Sebagai pihak yang paling asing, sepanjang perjalan hingga sesampainya di klinik, aku hanya mengekor kedua seniorku tanpa tahu hal lain untuk dilakukan. Selama menunggu dokter memeriksa lengan Kak Enand, gelenyar kecemasan mulai merambat di dadaku. Bagaimana kalau dia benar-benar cidera? Lalu aku dihakimi oleh fans-fans tim basket sekolah? Karena mau tidak mau memang aku ikut andil dalam kejadian ini.
“Kira-kira dua minggu sendinya sudah pulih. Karenanya, perlu digips supaya lebih aman,” ujar dokter.
“Dua minggu? Damn!” erang Kak Sakta sambil menepuk meja. “Nand, You see? Ini alasan kenapa gue sempet nolak jadi kapten di era Sewindu Mandala.”
“Ta, sesuatu yang kayak gitu nggak ada! Dan lo…, kita, generasi pertama yang matahin legenda bullshit itu!” sahut Kak Enand saat mendengar Kak Sakta mulai membahas tentang kutukan “Sewindu Mandala”.
“Dengan kondisi tangan lo kayak gitu?” Nada Kak Sakta mulai meninggi. Bang! Seketika wajahku seperti dilindas truk karena rasa bersalah.
“So what?
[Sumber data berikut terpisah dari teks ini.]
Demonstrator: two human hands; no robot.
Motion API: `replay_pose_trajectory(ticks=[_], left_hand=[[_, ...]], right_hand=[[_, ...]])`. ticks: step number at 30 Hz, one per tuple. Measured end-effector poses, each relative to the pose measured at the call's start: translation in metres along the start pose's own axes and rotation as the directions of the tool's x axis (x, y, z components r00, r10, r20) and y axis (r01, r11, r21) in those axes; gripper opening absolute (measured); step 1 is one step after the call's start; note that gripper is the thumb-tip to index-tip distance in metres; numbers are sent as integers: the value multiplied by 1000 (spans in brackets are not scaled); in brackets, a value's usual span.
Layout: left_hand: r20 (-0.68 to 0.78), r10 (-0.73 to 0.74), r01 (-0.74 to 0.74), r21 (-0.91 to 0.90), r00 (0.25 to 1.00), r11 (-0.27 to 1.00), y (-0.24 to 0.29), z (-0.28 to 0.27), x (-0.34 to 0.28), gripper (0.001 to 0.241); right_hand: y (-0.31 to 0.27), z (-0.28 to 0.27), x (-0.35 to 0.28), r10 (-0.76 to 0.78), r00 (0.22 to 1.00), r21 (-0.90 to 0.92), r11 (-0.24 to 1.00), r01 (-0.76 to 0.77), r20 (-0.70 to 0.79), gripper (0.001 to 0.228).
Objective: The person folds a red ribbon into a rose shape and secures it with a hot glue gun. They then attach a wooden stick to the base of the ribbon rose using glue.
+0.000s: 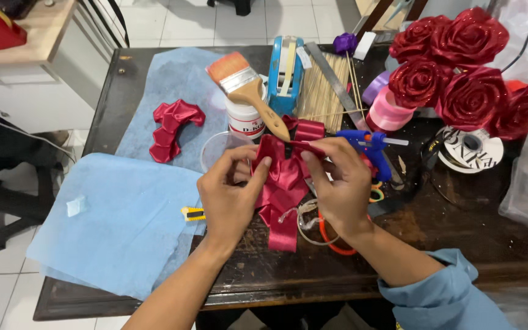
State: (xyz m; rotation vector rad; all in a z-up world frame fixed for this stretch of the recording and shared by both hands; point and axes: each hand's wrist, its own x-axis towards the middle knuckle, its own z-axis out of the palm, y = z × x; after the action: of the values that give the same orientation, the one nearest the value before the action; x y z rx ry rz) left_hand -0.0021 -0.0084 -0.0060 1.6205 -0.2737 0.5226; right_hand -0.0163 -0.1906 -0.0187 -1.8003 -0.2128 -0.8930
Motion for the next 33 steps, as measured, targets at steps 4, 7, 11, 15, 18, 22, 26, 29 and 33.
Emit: replay_pose_trajectory(ticks=[4,7,11,15,18,22,26,29,33], left_hand=[[5,-40,40,6,999,999,-10,1,-2,19],[4,-70,70,48,998,996,-8,-1,-4,20],[19,-43,42,53,999,998,-12,-5,-1,14],[30,-1,0,27,1000,1000,3,-5,4,13],[20,8,-9,77,1000,997,-12,-5,0,12],[20,-1,1,49,1000,999,-10,-3,1,14],[49,63,-68,103,997,992,-9,-5,3,14],[75,80,-88,118,994,989,-10,-6,3,16],[139,120,-139,134,983,981,-4,-6,4,23]], right_hand=[[-4,0,-11,84,996,75,994,-84,6,27],[-4,-4,-12,25,998,102,994,-31,58,16],[-6,-6,-7,-65,996,104,993,58,62,9],[-10,-2,-6,-52,996,94,994,46,69,11],[-12,-2,-7,-76,995,35,997,74,71,17],[-17,-4,-1,-150,985,-87,984,158,85,11],[-13,-8,0,-248,948,-201,937,287,197,9],[-5,-8,-3,-279,924,-292,890,351,262,8],[2,-6,-4,-329,898,-364,830,422,292,6]])
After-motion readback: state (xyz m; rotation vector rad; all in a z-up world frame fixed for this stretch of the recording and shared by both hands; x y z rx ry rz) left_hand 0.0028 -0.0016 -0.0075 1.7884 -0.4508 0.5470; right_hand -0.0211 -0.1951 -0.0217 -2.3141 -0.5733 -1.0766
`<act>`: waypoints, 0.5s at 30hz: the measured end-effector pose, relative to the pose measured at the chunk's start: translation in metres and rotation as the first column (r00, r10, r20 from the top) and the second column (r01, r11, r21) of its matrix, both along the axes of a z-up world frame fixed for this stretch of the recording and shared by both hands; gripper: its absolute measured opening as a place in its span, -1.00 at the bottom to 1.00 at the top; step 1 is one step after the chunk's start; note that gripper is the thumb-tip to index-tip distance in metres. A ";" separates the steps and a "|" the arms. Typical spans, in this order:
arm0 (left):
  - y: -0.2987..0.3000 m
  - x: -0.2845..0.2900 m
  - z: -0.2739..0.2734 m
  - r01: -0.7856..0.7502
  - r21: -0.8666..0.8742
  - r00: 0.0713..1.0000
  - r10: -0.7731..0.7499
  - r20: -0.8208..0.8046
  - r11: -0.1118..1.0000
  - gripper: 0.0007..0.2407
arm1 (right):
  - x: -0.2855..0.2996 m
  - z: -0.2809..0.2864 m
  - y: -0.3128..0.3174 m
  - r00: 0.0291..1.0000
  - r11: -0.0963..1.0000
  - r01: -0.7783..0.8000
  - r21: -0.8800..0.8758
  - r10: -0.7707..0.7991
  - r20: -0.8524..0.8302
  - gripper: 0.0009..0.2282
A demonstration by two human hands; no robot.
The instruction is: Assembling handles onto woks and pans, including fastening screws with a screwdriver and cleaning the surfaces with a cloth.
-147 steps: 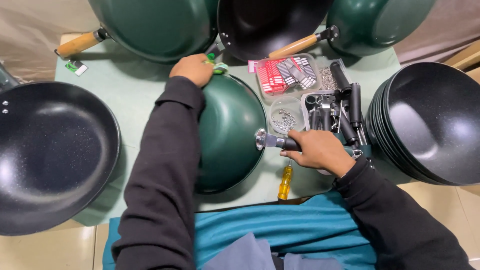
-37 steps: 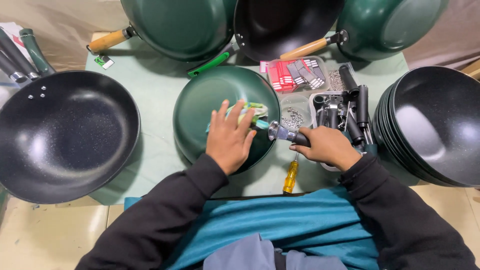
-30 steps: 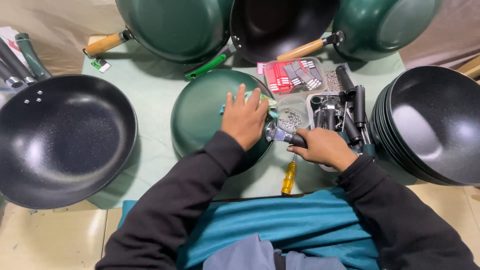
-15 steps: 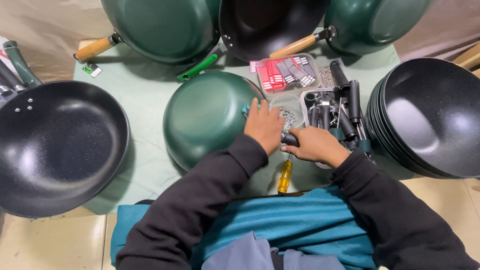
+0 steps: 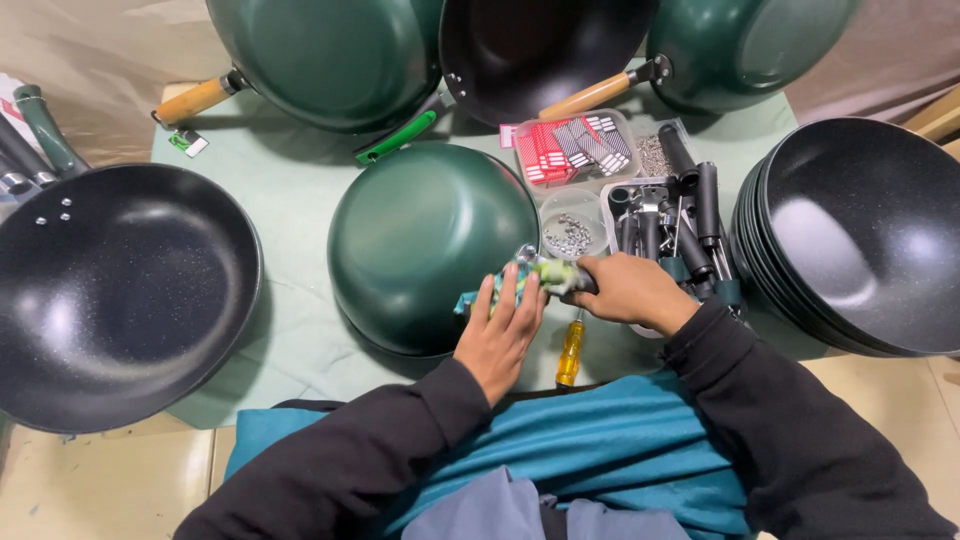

Kita tahu peluang kita di turnamen ini. Kecuali kalau kaptennya udah nyerah duluan.”
“Oke, Boys…, bisa tunda dulu debatnya? Kita perlu melakukan prosedur lanjutan untuk tangan Enand.” Dokter yang menangani Kak Enand pun angkat bicara. Matanya mengunci dua pasang mata milik remaja laki-laki di hadapannya. Persis pawang yang mengedalikan dua macan yang nyaris adu cakar. Dan ruangan pun kembali senyap.
Penanganan selesai. Kak Enand pulang sambil membawa sakantong obat dari apotek klinik. Selepas melewati gerbang klinik, kami seharusnya mengarah ke sekolah. Tapi, Kak Sakta justru mengarahkan kemudi ke arah lain dan berhenti di sebuah kedai nyentrik di persimpangan jalan.
“Bolos sampai habis istirahat ke-dua, ya? Suntuk gue,” kata Kak Sakta yang aku tahu ditujukan untuk Kak Enand yang ada di sebelahnya. Sedetik kemudian, Kak Sakta menatap ke arah spion dan matanya mencari mataku. “Lo…, anak kelas sepuluh, belum pernah bolos kan pasti?”
Aku mengangguk.
“Nggak keberatan, kan? Atau mau gue cariin taksi aja?” tanya Kak Sakta.
Aku menggeleng. Bukan karena tidak keberatan membolos, melainkan tidak ingin mereka menganggapku merepotkan dan aku makin susah dimaafkan.